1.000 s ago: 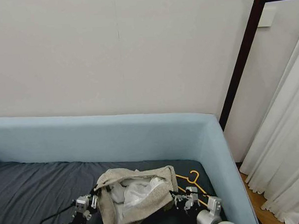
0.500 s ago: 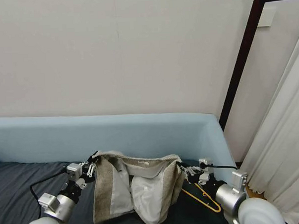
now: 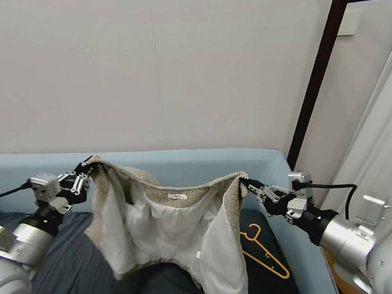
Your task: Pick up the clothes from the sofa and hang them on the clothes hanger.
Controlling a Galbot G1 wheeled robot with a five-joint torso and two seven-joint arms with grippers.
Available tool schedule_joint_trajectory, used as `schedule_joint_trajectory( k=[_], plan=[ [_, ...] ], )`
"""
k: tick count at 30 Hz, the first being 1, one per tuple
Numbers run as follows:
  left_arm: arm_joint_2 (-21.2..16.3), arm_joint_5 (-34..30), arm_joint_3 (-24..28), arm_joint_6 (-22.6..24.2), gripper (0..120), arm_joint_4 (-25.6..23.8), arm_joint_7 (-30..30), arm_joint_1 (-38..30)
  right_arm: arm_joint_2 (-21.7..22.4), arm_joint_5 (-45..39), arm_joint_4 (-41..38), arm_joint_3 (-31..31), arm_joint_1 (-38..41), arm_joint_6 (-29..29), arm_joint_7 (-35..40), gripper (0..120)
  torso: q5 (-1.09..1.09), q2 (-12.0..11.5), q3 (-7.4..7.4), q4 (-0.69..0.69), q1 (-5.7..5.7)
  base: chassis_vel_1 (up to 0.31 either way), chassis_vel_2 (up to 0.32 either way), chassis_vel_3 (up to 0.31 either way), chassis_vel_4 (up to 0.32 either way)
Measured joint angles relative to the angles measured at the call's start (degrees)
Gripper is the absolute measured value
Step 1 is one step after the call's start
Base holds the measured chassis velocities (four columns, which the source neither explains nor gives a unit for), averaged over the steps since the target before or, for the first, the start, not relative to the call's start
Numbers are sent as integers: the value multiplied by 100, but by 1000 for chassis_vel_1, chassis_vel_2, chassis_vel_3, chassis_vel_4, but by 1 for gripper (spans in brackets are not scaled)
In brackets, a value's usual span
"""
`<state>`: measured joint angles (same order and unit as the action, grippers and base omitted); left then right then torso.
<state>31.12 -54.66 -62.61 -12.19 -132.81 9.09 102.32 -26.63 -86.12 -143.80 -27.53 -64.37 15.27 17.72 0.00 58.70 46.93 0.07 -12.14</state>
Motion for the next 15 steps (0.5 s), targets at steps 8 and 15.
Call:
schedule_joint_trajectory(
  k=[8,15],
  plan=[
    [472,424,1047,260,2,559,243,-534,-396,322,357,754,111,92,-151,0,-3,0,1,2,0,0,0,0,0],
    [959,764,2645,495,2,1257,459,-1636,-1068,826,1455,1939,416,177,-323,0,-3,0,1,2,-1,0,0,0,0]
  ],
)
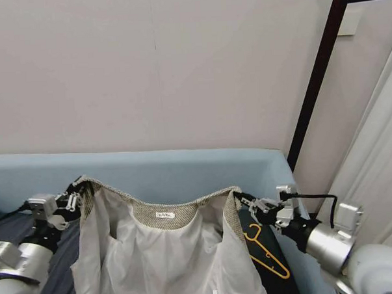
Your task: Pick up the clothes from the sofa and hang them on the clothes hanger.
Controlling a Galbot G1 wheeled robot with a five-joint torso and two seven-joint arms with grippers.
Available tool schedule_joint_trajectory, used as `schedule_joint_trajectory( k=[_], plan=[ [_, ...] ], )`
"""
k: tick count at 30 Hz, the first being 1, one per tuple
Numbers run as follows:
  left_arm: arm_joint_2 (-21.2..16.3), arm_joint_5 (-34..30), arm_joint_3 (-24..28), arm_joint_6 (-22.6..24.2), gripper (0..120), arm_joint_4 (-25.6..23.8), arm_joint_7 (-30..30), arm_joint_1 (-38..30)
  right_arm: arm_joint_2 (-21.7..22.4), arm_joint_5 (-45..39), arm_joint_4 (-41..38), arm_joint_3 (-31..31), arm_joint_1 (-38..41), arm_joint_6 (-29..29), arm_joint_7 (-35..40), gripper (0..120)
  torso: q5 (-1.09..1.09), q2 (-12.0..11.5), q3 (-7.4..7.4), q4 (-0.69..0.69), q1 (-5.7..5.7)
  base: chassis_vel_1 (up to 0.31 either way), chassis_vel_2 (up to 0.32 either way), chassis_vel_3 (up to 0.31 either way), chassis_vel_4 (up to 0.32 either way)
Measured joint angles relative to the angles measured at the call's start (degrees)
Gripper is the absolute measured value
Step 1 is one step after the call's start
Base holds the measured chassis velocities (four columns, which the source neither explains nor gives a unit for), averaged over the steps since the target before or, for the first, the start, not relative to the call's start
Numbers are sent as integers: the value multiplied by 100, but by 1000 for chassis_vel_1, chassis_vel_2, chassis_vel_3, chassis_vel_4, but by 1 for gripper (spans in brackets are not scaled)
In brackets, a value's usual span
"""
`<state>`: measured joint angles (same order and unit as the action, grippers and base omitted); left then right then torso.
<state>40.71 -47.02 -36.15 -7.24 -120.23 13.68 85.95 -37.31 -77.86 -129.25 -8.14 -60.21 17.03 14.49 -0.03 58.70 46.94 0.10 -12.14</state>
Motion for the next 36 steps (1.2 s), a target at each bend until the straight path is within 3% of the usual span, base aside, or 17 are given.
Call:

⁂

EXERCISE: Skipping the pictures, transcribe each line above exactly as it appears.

RESULT FOR THIS EXERCISE:
1.000 s ago: 
0.500 s ago: 
now: 
Your task: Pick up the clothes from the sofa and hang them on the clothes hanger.
Controlling a Galbot G1 wheeled robot with a five-joint torso and two seven-joint arms with grippers.
Available tool schedule_joint_trajectory, used as `schedule_joint_trajectory( k=[_], plan=[ [_, ...] ], )`
"""
k: tick count at 30 Hz, the first being 1, one per tuple
Numbers run as follows:
  left_arm: arm_joint_2 (-21.2..16.3), arm_joint_5 (-34..30), arm_joint_3 (-24..28), arm_joint_6 (-22.6..24.2), gripper (0..120), arm_joint_4 (-25.6..23.8), arm_joint_7 (-30..30), arm_joint_1 (-38..30)
  right_arm: arm_joint_2 (-21.7..22.4), arm_joint_5 (-45..39), arm_joint_4 (-41..38), arm_joint_3 (-31..31), arm_joint_1 (-38..41), arm_joint_6 (-29..29), arm_joint_7 (-35..40), gripper (0..120)
  torso: q5 (-1.09..1.09), q2 (-12.0..11.5), q3 (-7.4..7.4), q4 (-0.69..0.69), q1 (-5.7..5.7)
  base: chassis_vel_1 (up to 0.31 either way), chassis_vel_2 (up to 0.32 either way), chassis_vel_3 (up to 0.31 either way), chassis_vel_4 (up to 0.32 either way)
Measured joint angles relative to the angles measured at the call's start (degrees)
Gripper is the absolute measured value
Step 1 is one step after the call's start
Base holds the measured chassis velocities (four columns, which the source neither explains nor gives a unit for), averaged over the steps since the target before or, for the first, the start, not relative to the call's start
Numbers are sent as integers: the value multiplied by 100, but by 1000 for chassis_vel_1, chassis_vel_2, chassis_vel_3, chassis_vel_4, but by 1 for gripper (spans in brackets are not scaled)
In brackets, a value's usual span
"""
`<state>`: measured joint angles (same order and unit as the action, grippers and base omitted); left then right then torso.
<state>31.12 -54.66 -62.61 -12.19 -132.81 9.09 102.32 -26.63 -86.12 -143.80 -27.53 -64.37 15.27 17.72 0.00 58.70 46.93 0.07 -12.14</state>
Motion for the next 15 steps (0.5 s), targets at steps 8 and 15.
Call:
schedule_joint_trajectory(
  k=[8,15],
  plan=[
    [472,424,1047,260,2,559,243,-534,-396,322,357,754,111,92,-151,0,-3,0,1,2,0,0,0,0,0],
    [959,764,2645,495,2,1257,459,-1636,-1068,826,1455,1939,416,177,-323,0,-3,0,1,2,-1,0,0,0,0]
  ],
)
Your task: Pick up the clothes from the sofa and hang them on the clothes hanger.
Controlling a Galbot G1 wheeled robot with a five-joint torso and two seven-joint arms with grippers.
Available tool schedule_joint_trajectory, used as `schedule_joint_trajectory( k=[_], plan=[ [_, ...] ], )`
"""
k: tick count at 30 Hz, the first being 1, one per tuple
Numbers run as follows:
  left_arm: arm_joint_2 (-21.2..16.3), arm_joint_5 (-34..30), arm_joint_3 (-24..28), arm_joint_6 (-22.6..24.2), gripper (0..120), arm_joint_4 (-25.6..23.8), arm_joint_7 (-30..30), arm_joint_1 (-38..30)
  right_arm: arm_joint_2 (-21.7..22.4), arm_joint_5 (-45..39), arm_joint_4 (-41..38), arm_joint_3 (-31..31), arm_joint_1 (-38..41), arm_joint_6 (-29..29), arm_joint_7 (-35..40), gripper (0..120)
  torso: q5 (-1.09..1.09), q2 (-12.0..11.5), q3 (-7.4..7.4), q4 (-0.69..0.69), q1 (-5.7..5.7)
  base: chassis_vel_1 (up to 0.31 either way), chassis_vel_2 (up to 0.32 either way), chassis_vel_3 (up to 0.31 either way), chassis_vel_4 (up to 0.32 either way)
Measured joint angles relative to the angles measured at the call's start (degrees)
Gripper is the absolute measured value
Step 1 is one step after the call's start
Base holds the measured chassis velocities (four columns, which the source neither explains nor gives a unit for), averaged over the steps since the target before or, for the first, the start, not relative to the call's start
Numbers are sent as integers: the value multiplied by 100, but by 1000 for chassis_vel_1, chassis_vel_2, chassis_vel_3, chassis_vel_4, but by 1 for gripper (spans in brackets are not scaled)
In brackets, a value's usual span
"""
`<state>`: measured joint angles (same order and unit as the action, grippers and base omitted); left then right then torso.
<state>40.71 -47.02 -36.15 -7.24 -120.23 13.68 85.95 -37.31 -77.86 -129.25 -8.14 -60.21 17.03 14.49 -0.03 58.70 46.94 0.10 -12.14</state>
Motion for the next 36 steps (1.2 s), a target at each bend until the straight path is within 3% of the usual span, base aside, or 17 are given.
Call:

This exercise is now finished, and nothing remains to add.